🤖 AI Summary
This study addresses the lack of systematic evaluation of provenance-based intrusion detection systems (PIDS) in industrial settings. For the first time, we construct a multi-source heterogeneous dataset from real-world industrial environments and simulate advanced persistent threat (APT) attacks to comprehensively benchmark five state-of-the-art PIDS approaches. Our evaluation reveals three critical characteristics and challenges unique to industrial scenarios: poor cross-platform portability, low true-positive detection rates for real attacks, and high false-positive rates.

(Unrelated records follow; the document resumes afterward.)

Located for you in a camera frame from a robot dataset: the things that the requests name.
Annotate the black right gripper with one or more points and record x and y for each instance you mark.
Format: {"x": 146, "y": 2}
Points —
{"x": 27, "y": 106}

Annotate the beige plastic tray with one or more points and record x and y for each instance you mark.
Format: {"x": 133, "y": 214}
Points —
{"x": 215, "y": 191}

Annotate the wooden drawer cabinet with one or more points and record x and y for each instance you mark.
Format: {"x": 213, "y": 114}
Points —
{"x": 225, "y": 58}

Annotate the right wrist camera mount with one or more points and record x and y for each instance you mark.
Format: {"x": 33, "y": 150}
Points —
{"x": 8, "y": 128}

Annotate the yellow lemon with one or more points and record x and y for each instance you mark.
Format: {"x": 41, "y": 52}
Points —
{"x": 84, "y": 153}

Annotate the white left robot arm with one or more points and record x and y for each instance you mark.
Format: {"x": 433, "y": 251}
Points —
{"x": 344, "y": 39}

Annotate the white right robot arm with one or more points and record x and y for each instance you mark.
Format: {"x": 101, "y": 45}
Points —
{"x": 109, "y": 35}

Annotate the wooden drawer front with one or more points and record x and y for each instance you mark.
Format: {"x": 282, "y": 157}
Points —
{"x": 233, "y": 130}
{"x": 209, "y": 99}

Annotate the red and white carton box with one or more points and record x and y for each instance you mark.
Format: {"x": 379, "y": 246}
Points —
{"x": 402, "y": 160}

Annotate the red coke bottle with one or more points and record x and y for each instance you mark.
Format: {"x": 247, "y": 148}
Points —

To mitigate the latter, we propose a novel method that substantially reduces false alerts by approximately two-thirds, thereby decreasing the manual verification workload proportionally. Furthermore, our findings offer several actionable directions for optimizing PIDS deployment and performance in industrial contexts.
📝 Abstract
Provenance-based Intrusion Detection Systems (PIDSes) have been widely used to detect Advanced Persistent Threats (APTs). Although many studies achieve high performance in the evaluations of their original papers, their performance in industrial scenarios remains unclear. To fill this gap, we conduct the first systematic evaluation and analysis of PIDSes in industrial scenarios. We first analyze the differences between the data from DARPA datasets and that collected in industrial scenarios, identifying three main new characteristics in industry: heterogeneous multi-source inputs, more powerful attackers, and increasing benign activity complexity. We then build several datasets to evaluate five state-of-the-art PIDSes. The evaluation results reveal challenges for existing PIDSes, including poor portability across different hosts and platforms, low detection performance against real-world attacks, and high false positive rates with ever-changing benign activities. Based on the evaluation results and our industrial practices, we provide several insights to solve or explain the above problems. For example, we propose a method to mitigate the high false positives, which reduces manual effort by 2/3. Finally, we propose several research suggestions to improve PIDSes.